Return each line of the records holding the string "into".

== Record excerpts ==

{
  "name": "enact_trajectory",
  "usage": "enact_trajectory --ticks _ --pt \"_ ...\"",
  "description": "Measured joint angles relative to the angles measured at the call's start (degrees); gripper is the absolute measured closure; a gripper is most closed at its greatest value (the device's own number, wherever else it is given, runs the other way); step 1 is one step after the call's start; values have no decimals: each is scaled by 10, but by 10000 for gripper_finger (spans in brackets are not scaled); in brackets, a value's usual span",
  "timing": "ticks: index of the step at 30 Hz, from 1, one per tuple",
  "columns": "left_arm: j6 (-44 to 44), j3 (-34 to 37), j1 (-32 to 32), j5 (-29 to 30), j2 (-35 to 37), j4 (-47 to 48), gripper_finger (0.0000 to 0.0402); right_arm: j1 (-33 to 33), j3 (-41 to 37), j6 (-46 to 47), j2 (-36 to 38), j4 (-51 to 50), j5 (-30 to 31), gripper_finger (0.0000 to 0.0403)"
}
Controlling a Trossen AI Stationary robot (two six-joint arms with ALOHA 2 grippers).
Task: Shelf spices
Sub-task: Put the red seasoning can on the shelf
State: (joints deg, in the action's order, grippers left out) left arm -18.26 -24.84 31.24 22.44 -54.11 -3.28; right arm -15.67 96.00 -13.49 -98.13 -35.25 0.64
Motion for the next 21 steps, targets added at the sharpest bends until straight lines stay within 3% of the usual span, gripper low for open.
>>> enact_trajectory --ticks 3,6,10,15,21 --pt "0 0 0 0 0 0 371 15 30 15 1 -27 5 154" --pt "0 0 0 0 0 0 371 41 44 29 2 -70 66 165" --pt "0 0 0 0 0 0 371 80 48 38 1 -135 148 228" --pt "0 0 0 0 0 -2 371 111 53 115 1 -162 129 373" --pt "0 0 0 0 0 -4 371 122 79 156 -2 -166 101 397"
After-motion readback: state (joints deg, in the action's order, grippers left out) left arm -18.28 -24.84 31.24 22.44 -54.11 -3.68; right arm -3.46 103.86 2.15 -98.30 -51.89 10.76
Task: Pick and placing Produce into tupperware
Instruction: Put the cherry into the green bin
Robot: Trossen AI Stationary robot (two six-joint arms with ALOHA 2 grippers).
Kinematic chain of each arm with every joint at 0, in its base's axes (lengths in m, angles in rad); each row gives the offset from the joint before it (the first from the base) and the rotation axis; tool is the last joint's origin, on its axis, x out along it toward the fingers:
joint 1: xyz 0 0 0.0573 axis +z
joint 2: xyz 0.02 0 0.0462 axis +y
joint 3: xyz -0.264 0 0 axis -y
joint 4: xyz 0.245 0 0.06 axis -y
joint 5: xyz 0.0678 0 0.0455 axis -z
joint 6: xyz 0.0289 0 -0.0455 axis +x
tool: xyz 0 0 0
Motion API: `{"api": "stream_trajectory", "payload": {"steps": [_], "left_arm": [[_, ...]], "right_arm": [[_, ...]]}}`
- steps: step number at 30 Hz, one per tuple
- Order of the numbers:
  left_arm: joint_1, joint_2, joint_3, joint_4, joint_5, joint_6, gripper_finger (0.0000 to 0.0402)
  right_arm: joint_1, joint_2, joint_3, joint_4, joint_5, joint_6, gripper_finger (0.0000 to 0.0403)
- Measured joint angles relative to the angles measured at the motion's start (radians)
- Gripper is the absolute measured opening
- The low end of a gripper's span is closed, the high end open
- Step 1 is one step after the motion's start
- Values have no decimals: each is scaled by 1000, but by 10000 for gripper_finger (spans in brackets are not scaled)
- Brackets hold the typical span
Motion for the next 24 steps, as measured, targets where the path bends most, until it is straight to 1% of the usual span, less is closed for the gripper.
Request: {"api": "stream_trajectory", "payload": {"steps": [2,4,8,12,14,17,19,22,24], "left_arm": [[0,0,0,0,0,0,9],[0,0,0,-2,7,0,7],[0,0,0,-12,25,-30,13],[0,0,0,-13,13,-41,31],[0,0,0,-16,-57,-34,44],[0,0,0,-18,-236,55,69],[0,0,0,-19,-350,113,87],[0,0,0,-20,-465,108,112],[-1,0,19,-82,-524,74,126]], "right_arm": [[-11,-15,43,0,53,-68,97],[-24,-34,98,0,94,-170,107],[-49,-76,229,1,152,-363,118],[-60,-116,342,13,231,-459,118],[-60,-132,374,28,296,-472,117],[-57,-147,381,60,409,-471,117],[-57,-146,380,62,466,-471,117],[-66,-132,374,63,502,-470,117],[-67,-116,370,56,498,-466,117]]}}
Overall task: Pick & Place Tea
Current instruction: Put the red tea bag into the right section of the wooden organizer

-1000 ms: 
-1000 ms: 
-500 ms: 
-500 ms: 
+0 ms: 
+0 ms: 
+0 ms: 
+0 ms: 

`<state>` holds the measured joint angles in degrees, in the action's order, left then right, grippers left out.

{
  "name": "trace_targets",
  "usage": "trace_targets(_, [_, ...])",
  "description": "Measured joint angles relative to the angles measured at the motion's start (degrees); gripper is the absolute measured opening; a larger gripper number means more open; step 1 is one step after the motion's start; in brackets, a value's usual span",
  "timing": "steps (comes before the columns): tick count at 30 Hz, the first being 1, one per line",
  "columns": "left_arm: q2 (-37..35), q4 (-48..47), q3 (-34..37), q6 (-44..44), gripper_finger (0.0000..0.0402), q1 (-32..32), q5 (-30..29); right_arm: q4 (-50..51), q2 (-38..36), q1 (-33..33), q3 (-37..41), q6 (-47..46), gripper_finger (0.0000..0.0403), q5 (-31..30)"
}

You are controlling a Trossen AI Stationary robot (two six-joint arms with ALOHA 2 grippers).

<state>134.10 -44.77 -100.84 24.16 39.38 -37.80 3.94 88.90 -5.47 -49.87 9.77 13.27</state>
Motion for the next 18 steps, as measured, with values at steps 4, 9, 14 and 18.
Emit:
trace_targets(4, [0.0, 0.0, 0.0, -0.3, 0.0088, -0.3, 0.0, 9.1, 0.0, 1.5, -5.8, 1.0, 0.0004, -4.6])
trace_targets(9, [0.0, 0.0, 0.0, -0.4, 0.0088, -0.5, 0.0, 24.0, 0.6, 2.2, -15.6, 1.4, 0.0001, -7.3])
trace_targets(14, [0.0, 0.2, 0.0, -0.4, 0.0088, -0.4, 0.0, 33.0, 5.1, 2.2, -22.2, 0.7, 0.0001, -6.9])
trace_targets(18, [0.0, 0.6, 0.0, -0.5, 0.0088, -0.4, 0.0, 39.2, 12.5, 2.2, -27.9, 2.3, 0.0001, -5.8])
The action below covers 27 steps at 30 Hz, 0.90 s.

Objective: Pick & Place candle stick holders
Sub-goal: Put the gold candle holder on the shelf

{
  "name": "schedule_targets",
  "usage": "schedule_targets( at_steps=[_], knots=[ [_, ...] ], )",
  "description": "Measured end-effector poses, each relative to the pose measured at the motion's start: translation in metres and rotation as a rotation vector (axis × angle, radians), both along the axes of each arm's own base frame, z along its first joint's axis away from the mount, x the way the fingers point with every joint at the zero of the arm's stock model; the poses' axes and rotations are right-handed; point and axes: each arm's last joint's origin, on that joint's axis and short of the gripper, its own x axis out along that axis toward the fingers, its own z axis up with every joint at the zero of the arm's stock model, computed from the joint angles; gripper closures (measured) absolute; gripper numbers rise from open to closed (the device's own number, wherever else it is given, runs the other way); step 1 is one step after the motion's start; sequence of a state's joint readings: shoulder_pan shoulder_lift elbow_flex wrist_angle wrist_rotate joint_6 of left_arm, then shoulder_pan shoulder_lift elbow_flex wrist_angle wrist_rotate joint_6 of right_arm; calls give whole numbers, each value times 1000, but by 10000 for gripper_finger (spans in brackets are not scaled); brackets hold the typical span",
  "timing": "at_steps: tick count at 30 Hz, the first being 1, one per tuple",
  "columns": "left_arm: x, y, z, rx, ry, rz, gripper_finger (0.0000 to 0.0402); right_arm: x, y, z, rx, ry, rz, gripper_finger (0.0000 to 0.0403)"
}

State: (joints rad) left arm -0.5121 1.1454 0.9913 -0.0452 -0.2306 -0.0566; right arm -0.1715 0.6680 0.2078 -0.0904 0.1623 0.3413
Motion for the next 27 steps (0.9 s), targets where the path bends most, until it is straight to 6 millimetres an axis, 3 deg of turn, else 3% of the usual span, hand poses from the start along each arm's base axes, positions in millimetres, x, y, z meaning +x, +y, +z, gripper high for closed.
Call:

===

Task answer:
Task: Pick and placing Produce into tupperware
Instruction: Put the cherry into the green bin
Current instruction: Put the red tea bag into the right section of the wooden organizer

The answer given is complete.